Kamrani has a long history with visualization and rapid prototyping, a fabrication technique common in the auto and manufacturing industries.

“Rapid prototyping is a technology that allows the automatic construction of physical models and prototyping of parts directly from a three-dimensional computer-aided design model,” Kamrani said. “Thin, horizontal cross-sections are used to transform materials into physical prototypes layer by layer.”

Rapid prototyping, also known as solid free-form fabrication, has changed the face of manufacturing, he said.

“In traditional manufacturing, you design something, send it to a foundry, and they make it for you. Now, with rapid prototyping, you design something and send it directly to the printer,” he said.

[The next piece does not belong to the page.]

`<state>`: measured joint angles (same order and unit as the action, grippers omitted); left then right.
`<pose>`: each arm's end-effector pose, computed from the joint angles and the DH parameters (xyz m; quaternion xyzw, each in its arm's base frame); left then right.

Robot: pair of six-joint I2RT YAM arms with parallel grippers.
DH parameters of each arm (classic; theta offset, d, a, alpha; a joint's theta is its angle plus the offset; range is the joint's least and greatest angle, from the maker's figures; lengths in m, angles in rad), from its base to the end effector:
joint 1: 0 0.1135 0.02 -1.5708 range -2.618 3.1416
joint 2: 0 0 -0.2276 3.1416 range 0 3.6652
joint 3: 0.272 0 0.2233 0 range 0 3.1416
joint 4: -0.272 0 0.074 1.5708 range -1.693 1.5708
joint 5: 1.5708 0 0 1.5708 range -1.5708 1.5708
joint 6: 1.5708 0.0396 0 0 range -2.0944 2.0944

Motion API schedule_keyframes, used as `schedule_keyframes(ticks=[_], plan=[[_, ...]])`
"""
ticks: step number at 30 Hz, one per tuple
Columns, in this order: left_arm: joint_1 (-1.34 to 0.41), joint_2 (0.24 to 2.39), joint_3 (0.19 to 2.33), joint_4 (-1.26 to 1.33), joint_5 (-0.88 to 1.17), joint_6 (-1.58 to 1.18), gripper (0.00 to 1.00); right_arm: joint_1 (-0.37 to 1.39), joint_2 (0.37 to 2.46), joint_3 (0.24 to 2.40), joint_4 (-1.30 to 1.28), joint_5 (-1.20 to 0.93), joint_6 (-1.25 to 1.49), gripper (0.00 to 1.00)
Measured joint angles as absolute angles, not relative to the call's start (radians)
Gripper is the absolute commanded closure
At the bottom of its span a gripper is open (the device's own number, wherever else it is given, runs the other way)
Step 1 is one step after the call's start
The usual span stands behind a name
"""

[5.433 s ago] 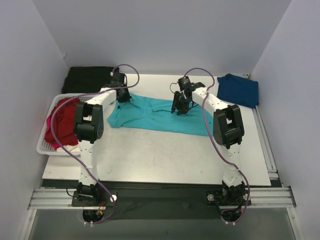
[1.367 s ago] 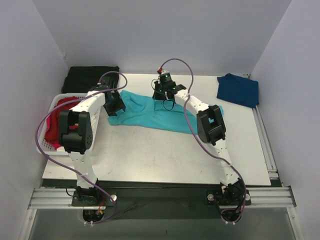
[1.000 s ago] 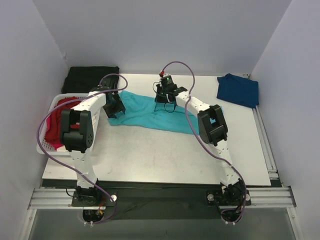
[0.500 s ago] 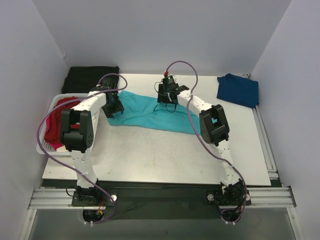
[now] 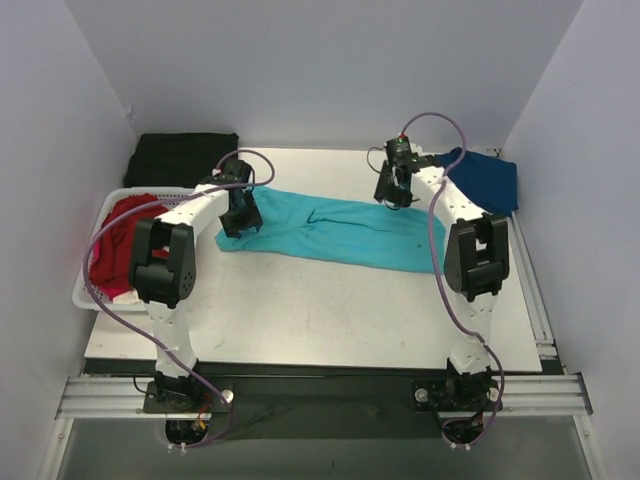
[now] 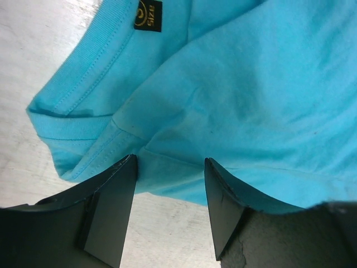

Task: Fold and stack the t-shirts
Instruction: Rotate the tshirt 90 degrees

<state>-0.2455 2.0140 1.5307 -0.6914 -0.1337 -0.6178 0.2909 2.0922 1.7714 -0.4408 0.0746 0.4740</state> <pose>0.3695 -0.0871 0.1678 -0.1940 0.9589 -0.0227 0.2057 0.4210 0.1229 0.2216 0.0986 0.9134 0.1150 0.3778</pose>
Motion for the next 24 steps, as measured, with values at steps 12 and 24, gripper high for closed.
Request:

Back in Michigan, Kamrani prototyped valves and cylinders. Today, he’s prototyping bones and organs.

“The concept is the same,” he said. “When I came here, with the Texas Medical Center, it kind of came together. The industry is different here, so I started focusing on a particular problem: trying to create a three-dimensional geometry, going from valves to skulls and things like that.”

Dong called Kamrani’s idea of applying the auto prototyping tools to tumor modeling “novel.”

“It can help us solve the problem. There’s a big workflow issue. If we do replanning every day and re-CT every day, that’s lot of effort,” he said. “We’re thinking there is a better, smarter way.”